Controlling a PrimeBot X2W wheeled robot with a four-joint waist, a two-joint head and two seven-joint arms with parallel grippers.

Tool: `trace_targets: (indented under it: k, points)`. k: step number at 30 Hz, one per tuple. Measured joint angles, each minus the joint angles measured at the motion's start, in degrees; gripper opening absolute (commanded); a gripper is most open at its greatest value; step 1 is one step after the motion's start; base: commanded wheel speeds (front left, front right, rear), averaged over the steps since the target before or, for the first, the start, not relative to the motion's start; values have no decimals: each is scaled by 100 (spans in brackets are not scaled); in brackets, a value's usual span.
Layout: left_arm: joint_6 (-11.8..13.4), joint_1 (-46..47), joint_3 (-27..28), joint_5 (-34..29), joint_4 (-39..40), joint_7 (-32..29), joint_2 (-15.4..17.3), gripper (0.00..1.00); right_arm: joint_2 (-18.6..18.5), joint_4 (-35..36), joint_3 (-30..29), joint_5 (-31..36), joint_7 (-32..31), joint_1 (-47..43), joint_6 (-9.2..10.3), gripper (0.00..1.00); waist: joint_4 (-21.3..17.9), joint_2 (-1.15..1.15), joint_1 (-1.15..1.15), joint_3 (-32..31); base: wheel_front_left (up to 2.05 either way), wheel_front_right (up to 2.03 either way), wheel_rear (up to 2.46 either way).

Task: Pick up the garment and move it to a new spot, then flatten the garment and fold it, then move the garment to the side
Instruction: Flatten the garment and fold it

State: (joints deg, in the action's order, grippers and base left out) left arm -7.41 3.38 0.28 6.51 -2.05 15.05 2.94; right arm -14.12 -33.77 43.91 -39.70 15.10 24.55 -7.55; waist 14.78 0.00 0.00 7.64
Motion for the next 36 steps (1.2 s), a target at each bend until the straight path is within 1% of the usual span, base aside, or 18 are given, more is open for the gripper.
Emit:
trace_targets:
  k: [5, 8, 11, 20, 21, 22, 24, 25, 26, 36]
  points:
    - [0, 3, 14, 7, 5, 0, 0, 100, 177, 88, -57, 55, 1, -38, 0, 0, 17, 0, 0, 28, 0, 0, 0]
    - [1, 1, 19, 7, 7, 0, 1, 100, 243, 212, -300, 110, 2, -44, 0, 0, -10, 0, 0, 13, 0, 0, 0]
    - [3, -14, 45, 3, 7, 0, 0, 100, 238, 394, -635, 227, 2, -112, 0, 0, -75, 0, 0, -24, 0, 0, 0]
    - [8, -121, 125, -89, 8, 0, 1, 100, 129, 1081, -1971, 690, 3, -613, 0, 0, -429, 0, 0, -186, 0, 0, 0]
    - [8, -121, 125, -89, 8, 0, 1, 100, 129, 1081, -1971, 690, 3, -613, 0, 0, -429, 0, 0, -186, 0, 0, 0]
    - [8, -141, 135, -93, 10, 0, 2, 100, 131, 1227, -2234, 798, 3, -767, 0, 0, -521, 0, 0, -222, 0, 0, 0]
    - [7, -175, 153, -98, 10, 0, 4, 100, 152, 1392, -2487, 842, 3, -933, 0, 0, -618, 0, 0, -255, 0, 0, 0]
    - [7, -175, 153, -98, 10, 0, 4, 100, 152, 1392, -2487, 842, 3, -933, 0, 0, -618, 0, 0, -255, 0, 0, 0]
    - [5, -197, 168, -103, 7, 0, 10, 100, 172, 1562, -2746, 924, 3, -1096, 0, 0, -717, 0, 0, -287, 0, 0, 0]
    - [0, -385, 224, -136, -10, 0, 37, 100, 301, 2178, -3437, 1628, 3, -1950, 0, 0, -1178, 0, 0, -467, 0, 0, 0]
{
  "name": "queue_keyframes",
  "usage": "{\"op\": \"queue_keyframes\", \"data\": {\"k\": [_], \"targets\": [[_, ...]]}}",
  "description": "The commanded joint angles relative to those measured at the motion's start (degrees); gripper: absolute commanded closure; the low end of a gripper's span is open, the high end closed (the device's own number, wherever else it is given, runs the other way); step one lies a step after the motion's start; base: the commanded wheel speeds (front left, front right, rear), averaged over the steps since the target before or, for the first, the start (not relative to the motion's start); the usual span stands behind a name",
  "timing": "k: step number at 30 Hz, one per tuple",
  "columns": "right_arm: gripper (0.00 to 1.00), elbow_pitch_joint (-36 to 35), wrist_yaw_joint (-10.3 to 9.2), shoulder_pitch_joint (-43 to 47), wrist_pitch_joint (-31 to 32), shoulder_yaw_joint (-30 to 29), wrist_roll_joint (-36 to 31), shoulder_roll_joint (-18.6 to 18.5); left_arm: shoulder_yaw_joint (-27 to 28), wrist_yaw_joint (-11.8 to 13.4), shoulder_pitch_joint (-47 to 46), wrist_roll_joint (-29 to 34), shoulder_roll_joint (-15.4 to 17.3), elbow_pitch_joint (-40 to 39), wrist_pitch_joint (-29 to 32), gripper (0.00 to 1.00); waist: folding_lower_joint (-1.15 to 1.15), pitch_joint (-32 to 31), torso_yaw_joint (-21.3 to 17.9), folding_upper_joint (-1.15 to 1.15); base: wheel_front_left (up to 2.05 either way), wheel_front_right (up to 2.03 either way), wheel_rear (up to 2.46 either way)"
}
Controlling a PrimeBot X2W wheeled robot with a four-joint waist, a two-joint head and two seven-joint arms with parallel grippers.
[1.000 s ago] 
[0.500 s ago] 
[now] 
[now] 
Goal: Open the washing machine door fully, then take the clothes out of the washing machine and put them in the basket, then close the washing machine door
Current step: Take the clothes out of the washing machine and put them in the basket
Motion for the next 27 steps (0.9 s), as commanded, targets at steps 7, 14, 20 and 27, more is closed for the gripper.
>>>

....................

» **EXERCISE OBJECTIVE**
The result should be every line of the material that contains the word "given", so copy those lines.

» **SOLUTION**
Motion for the next 36 steps (1.2 s), a target at each bend until the straight path is within 1% of the usual span, base aside, or 18 are given, more is open for the gripper.
  "description": "The commanded joint angles relative to those measured at the motion's start (degrees); gripper: absolute commanded closure; the low end of a gripper's span is open, the high end closed (the device's own number, wherever else it is given, runs the other way); step one lies a step after the motion's start; base: the commanded wheel speeds (front left, front right, rear), averaged over the steps since the target before or, for the first, the start (not relative to the motion's start); the usual span stands behind a name",

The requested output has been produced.